No, I am not being dramatic. I am so very allergic to this state, you have no idea.
There appears to be a direct correlation between high temperatures and the things I am allergic to, because every time it gets really muggy hot out, I lose it.
It began around 9:30 this morning. An itchy sneezy sniffling that escalated into a spiraling face-storm by lunchtime. In desperation, I used my lunch break to run to the gas station, where I purchased tissues and Claritin. The Claritin did nothing. Not even a dent in the waves of mucous.
By 2:00 I was drowning in a full on hurricane of snot, and blowing my nose constantly. No more than a few seconds between, and the tissues couldn't hold up for more than 3 or 4 of my explosions. 4:00 came, and I sat in my chair, steadily dripping from my nostrils, sapped of any will to live. Whenever I sneezed (which happened often), my co-workers would respond with "God bless you". After something like the fiftieth time, I realized they were actually saying it in the superstitious, voodoo use of the term. I think it was around the time one of them said, "God bless you, keep those germs away from me"...
I barely made it home. The tsunami of sneezes made navigating the sea of rush hour a serious challenge. I nearly rear-ended someone while blinded by a particularly large outburst.

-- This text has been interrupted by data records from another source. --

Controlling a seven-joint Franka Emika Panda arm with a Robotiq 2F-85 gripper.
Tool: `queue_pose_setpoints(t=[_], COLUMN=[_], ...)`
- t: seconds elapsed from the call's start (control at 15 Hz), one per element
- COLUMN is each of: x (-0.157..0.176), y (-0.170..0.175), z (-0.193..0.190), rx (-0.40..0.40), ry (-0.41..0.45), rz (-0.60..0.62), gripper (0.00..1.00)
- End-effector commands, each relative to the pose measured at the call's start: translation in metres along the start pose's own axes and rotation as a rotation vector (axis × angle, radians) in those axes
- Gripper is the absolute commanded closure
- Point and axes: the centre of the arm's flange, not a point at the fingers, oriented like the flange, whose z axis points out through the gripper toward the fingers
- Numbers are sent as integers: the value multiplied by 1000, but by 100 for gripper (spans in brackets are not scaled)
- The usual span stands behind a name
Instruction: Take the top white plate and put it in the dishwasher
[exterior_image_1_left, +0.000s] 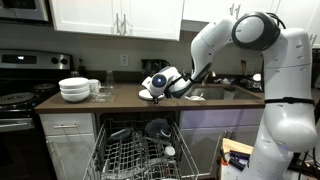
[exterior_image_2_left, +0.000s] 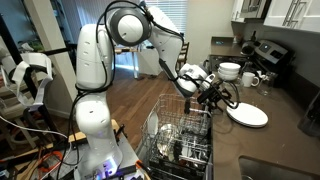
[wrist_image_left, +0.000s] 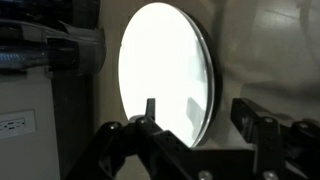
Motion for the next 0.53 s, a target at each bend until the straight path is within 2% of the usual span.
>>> queue_pose_setpoints(t=[0.0, 0.07, 0.13, 0.4, 0.47], x=[1, 1, 1, -1, -2], y=[1, 1, 1, 2, 3], z=[13, 14, 16, 19, 19], rx=[-13, -13, -14, -23, -23], ry=[22, 22, 21, 20, 19], rz=[-21, -23, -25, -35, -35], gripper=[26, 42, 42, 69, 59])
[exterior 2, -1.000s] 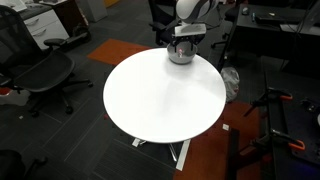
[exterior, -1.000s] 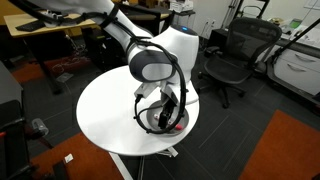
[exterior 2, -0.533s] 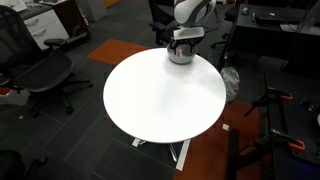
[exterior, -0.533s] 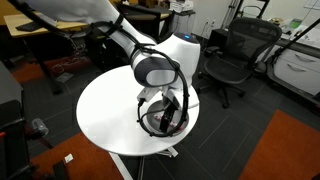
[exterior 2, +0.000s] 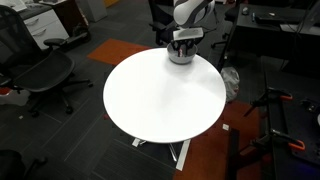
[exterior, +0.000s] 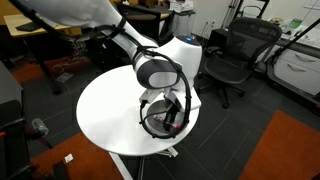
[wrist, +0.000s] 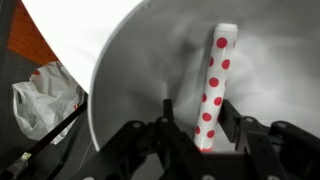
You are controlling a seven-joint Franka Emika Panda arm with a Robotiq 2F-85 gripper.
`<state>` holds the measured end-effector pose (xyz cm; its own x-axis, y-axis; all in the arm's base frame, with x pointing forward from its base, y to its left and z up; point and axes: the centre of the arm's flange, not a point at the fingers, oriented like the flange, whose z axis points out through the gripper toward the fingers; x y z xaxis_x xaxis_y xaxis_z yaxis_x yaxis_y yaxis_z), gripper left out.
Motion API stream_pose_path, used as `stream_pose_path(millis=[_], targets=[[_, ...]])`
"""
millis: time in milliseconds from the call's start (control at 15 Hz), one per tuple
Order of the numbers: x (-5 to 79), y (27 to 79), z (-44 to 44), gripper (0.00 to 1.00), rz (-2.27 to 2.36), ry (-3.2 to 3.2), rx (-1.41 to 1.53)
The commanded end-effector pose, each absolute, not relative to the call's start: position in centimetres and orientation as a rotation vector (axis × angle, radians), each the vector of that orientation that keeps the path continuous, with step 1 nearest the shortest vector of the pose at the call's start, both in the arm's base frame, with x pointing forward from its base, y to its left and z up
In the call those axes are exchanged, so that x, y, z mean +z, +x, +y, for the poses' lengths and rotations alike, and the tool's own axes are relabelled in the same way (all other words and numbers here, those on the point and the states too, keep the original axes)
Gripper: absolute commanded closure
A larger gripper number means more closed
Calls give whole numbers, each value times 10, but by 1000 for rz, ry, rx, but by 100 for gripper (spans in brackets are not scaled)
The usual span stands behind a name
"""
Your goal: Pick up the marker from the bowl and place it on the table
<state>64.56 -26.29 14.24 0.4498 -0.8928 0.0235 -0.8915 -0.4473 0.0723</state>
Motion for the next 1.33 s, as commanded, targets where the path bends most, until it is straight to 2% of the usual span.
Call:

Once home, I devoured more Claritin. These are 24 hours pills, which I have doubled up on in the hopes they might work. Had I planned for this, I would have been taking them every day to build up a nice layer of allergen armor in my veins, but who wants to take allergy medicine every day when you only need it sometimes?
I still accomplished errands. At the grocery store, I succumbed to a chain of explosive sneezes that garnered creepy "Gesundheit"s from an old man who appeared to be trailing me through the medicinal aisles. I was sneezing so often, and he was gesundheiting me after every single expulsion, I finally wanted to scream, "SHUT UP AND LEAVE ME ALONE!" while chucking boxes of generic laxatives and cold medicines at him.
I might have too, only I felt like such a slimy troll that I scuttled off down the dairy aisle to peruse my cottage cheese options instead.
After I got home, the Wizard and I went back out domesticating. First was Target, where homey goods like new sheets and mirrors and wall hangers were purchased. Then it was on to Weekends Only, where we bounced and wallowed on every single mattress, just like Goldilocks, until we found the perfect one. It arrives on Sunday, and I cannot wait. It has everything; reassuringly firm support, yet the cushy, marshmallowy give that dreams are made of. If only I could curl up on it after a day like today.
This is my 300th post, and I wish it were more commemorative of the occasion. Oh, well.